[[ Data shown open ]]

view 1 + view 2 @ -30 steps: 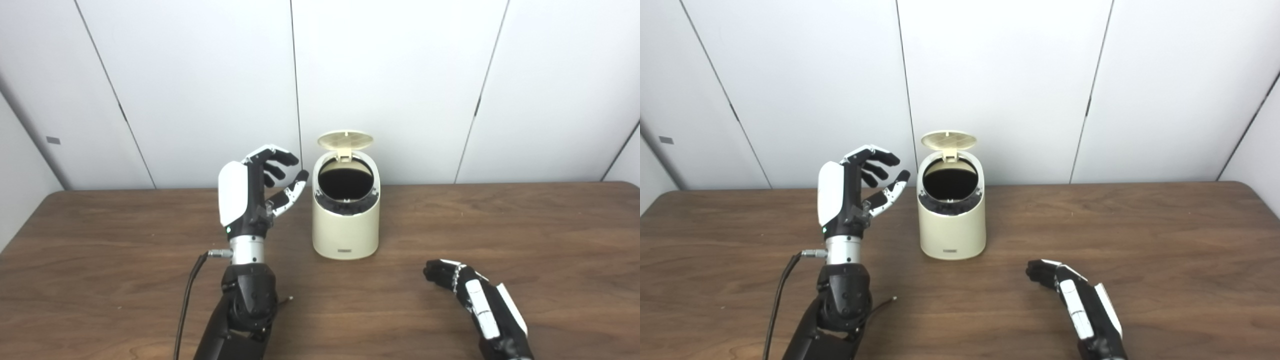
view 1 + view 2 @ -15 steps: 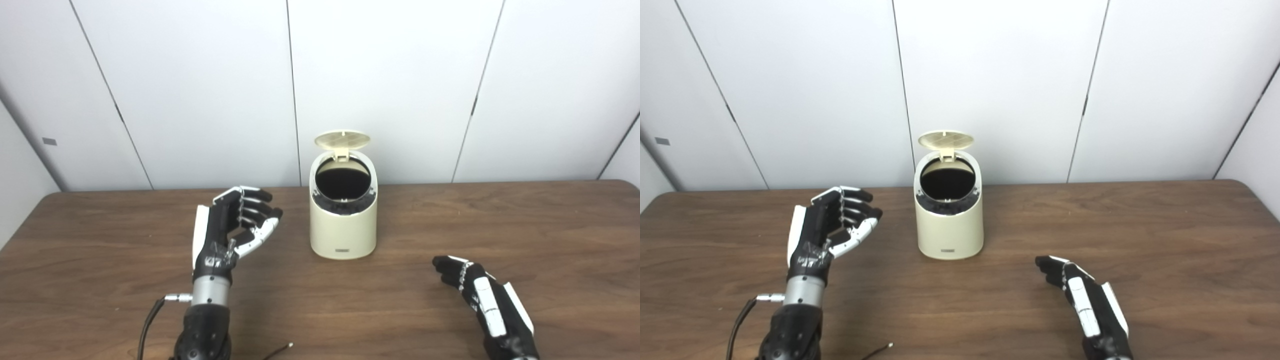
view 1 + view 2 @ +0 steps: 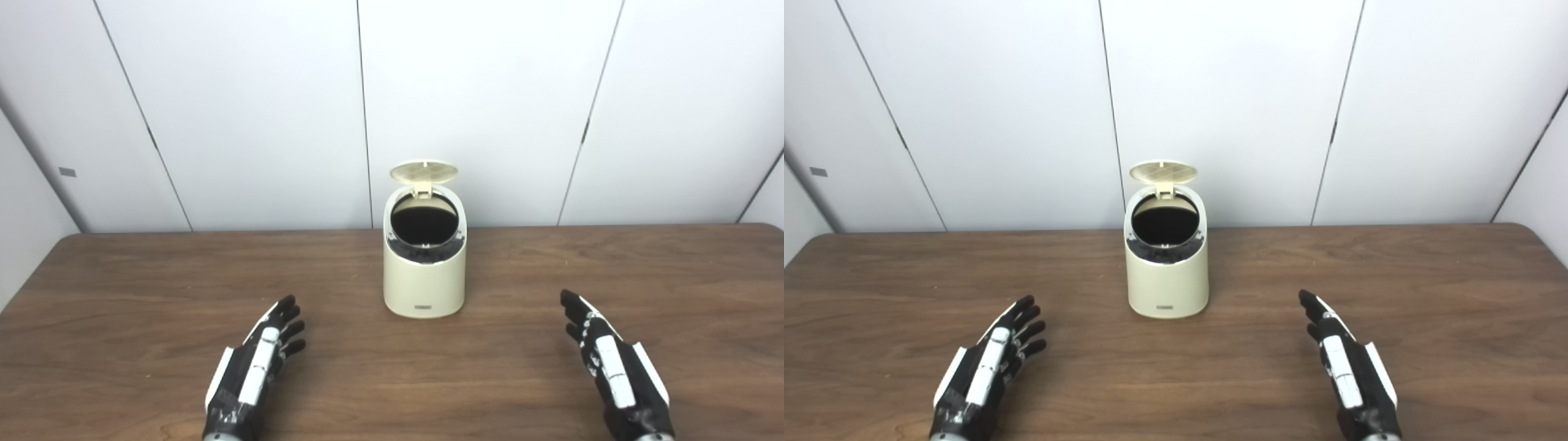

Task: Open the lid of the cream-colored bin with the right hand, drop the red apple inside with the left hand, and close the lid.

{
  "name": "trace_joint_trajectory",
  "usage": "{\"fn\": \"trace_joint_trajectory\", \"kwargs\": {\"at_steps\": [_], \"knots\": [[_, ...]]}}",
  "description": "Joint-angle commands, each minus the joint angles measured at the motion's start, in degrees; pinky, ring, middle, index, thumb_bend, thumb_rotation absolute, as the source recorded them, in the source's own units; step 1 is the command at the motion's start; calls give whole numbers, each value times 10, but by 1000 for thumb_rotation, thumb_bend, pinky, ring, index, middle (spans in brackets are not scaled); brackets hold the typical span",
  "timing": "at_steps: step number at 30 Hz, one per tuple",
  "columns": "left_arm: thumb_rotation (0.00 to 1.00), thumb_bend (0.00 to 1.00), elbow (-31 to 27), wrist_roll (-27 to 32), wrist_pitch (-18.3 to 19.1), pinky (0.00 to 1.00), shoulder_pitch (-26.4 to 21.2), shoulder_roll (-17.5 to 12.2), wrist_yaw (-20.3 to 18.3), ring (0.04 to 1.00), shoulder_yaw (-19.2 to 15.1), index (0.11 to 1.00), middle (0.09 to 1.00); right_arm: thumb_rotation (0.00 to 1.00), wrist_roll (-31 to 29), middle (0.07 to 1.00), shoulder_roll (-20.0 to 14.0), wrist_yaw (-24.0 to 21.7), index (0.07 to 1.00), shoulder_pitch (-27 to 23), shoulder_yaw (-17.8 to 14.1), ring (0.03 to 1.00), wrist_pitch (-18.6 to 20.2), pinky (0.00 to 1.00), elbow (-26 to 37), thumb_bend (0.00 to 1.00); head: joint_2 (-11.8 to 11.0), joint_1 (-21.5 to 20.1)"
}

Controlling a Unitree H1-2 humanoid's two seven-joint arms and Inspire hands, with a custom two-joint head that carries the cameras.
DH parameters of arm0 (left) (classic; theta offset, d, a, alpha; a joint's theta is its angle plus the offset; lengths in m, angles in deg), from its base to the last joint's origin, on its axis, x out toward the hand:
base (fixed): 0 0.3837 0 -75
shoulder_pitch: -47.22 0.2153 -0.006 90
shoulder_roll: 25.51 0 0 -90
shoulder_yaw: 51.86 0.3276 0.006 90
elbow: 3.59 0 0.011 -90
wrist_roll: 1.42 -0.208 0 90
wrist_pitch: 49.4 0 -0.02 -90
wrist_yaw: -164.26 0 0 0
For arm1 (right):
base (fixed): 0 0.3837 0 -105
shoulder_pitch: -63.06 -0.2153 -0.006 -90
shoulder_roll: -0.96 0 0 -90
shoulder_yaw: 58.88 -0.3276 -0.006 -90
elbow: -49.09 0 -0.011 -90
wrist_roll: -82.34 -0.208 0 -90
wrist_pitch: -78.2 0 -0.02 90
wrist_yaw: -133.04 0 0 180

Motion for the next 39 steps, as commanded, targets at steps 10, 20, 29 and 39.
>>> {"fn": "trace_joint_trajectory", "kwargs": {"at_steps": [10, 20, 29, 39], "knots": [[995, 468, 43, 22, -115, 966, 32, 22, 4, 979, -5, 1000, 997, 1000, 19, 966, -41, -2, 922, -77, -6, 967, 36, 941, 43, 590, -1, -1], [1000, 465, 57, 3, -118, 1000, 42, 28, 12, 993, 9, 1000, 1000, 969, 42, 995, -59, -10, 872, -197, 14, 998, 73, 999, 9, 595, -1, -1], [1000, 446, 63, -22, -131, 1000, 48, 34, 25, 986, 20, 1000, 996, 963, 135, 889, -47, 6, 842, -318, 63, 899, 74, 866, -46, 459, -6, 4], [990, 440, 66, -30, -131, 991, 48, 52, 34, 974, 34, 1000, 985, 989, 215, 887, -41, 14, 822, -417, 94, 891, 129, 842, -114, 512, -12, 22]]}}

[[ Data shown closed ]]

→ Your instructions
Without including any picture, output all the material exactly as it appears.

→ Answer space
view 1 + view 2 @ -30 steps: 
view 1 + view 2 @ -15 steps: 
view 1 + view 2 @ +0 steps: 

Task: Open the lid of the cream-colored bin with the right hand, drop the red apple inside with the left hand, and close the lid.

{
  "name": "trace_joint_trajectory",
  "usage": "{\"fn\": \"trace_joint_trajectory\", \"kwargs\": {\"at_steps\": [_], \"knots\": [[_, ...]]}}",
  "description": "Joint-angle commands, each minus the joint angles measured at the motion's start, in degrees; pinky, ring, middle, index, thumb_bend, thumb_rotation absolute, as the source recorded them, in the source's own units; step 1 is the command at the motion's start; calls give whole numbers, each value times 10, but by 1000 for thumb_rotation, thumb_bend, pinky, ring, index, middle (spans in brackets are not scaled); brackets hold the typical span",
  "timing": "at_steps: step number at 30 Hz, one per tuple",
  "columns": "left_arm: thumb_rotation (0.00 to 1.00), thumb_bend (0.00 to 1.00), elbow (-31 to 27), wrist_roll (-27 to 32), wrist_pitch (-18.3 to 19.1), pinky (0.00 to 1.00), shoulder_pitch (-26.4 to 21.2), shoulder_roll (-17.5 to 12.2), wrist_yaw (-20.3 to 18.3), ring (0.04 to 1.00), shoulder_yaw (-19.2 to 15.1), index (0.11 to 1.00), middle (0.09 to 1.00); right_arm: thumb_rotation (0.00 to 1.00), wrist_roll (-31 to 29), middle (0.07 to 1.00), shoulder_roll (-20.0 to 14.0), wrist_yaw (-24.0 to 21.7), index (0.07 to 1.00), shoulder_pitch (-27 to 23), shoulder_yaw (-17.8 to 14.1), ring (0.03 to 1.00), wrist_pitch (-18.6 to 20.2), pinky (0.00 to 1.00), elbow (-26 to 37), thumb_bend (0.00 to 1.00); head: joint_2 (-11.8 to 11.0), joint_1 (-21.5 to 20.1)"
}

Controlling a Unitree H1-2 humanoid's two seven-joint arms and Inspire hands, with a custom two-joint head that carries the cameras.
DH parameters of arm0 (left) (classic; theta offset, d, a, alpha; a joint's theta is its angle plus the offset; lengths in m, angles in deg), from its base to the last joint's origin, on its axis, x out toward the hand:
base (fixed): 0 0.3837 0 -75
shoulder_pitch: -47.22 0.2153 -0.006 90
shoulder_roll: 25.51 0 0 -90
shoulder_yaw: 51.86 0.3276 0.006 90
elbow: 3.59 0 0.011 -90
wrist_roll: 1.42 -0.208 0 90
wrist_pitch: 49.4 0 -0.02 -90
wrist_yaw: -164.26 0 0 0
For arm1 (right):
base (fixed): 0 0.3837 0 -105
shoulder_pitch: -63.06 -0.2153 -0.006 -90
shoulder_roll: -0.96 0 0 -90
shoulder_yaw: 58.88 -0.3276 -0.006 -90
elbow: -49.09 0 -0.011 -90
wrist_roll: -82.34 -0.208 0 -90
wrist_pitch: -78.2 0 -0.02 90
wrist_yaw: -133.04 0 0 180

Motion for the next 39 steps, as commanded, targets at steps 10, 20, 29 and 39.
>>> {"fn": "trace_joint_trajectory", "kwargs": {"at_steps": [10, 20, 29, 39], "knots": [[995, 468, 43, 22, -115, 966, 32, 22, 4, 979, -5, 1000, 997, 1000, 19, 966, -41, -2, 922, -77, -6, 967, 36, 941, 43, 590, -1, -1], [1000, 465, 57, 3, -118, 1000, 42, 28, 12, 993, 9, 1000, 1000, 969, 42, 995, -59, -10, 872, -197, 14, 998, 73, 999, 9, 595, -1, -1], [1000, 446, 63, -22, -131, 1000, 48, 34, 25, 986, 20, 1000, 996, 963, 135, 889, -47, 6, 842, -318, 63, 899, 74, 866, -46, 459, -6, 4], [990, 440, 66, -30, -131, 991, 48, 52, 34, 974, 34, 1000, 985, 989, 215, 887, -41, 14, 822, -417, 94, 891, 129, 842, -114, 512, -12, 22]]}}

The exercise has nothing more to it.